Hingga pada akhirnya, enam bulan sudah kita pacaran. Sepakat menjaga
komitmen. Dengan doa yang sama "kiranya Tuhan secepatnya persatukan
kita". Dari Solo-Jakarta, Lampung-Jakarta, dan sekarang Lampung-Medan.
Berat? Banget. Tak jarang kita ribut karna masalah kecil. Lagi2 karna aku suka
membesarkan masalah. Sifatku yang masih kanak-kanak kurasa membuatmu
pusing menghadapinya.
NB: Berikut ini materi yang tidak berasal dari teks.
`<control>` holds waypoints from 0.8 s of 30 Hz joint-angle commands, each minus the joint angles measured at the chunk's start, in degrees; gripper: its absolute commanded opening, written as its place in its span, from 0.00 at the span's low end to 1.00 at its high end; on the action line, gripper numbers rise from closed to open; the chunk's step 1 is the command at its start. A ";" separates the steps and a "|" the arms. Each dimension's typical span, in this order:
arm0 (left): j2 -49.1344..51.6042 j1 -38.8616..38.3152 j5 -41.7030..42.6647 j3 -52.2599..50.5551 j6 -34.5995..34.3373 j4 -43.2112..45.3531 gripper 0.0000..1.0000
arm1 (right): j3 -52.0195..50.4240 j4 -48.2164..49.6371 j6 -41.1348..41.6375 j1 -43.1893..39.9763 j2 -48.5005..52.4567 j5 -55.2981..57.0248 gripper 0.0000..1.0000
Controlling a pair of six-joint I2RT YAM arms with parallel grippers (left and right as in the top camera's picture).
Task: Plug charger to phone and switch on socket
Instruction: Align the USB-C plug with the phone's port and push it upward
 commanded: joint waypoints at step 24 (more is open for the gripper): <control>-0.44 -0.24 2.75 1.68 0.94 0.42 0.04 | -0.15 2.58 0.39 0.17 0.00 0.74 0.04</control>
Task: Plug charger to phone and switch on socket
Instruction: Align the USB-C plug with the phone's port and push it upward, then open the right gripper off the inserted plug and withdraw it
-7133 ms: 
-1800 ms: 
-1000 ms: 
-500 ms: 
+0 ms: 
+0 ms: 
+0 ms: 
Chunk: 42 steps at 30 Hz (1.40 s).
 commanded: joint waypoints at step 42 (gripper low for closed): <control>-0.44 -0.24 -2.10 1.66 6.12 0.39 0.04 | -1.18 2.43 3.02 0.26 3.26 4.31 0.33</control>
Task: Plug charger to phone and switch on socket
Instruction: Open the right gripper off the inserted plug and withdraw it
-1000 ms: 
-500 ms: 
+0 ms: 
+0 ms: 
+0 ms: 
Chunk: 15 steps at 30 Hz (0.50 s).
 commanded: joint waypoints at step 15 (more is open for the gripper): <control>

Tapi kamu tetap gak mau menyerah setiap kali aku
sudah pasrah.
Namun, Semuanya semakin tidak terkontrol. Aku marah kamu juga marah.
Akhir-akhir ini kamu banyak berubah pikirku. Tapi kamu bilang aku yang
berubah. Tidak ada lagi yang mau mengalah. Tangisku pun sudah jadi hal
biasa ditelingamu. Aku kehabisan kata-kata. Kamu sibuk mematahkan setiap
tuduhanku, hingga aku balik tertuduh karna kebodohanku. Tak jarang aku jdi
gagap saat kamu mulai berbicara panjang. Aku salah kata, kamu marah dan
aku hanya bisa pasrah. Untung saja, ada kenangan di galeriku saat kamu
marah dan menghilang sebentar dariku. Ada obat rindu yg rutin kudengar. Itu
adalah rekaman suaramu. Iya, saat awal2 kita kenalah. Ahh, aku ingin
mengulang waktu. Aku rindu kamu. Kamu yang dulu.
Lalu, aku mulai sadar waktu yg sudah kulewati tak mungkin kuhapus begtu
saja. Setiap aku berpikir untuk menyerah, aku takut tidak punya siapa2 lagi.
Apa aku sanggup tanpa mu? Ini kata-kata yang selalu buat aku bertahan. Aku
sudah candu. Aku takut kehilanganmu.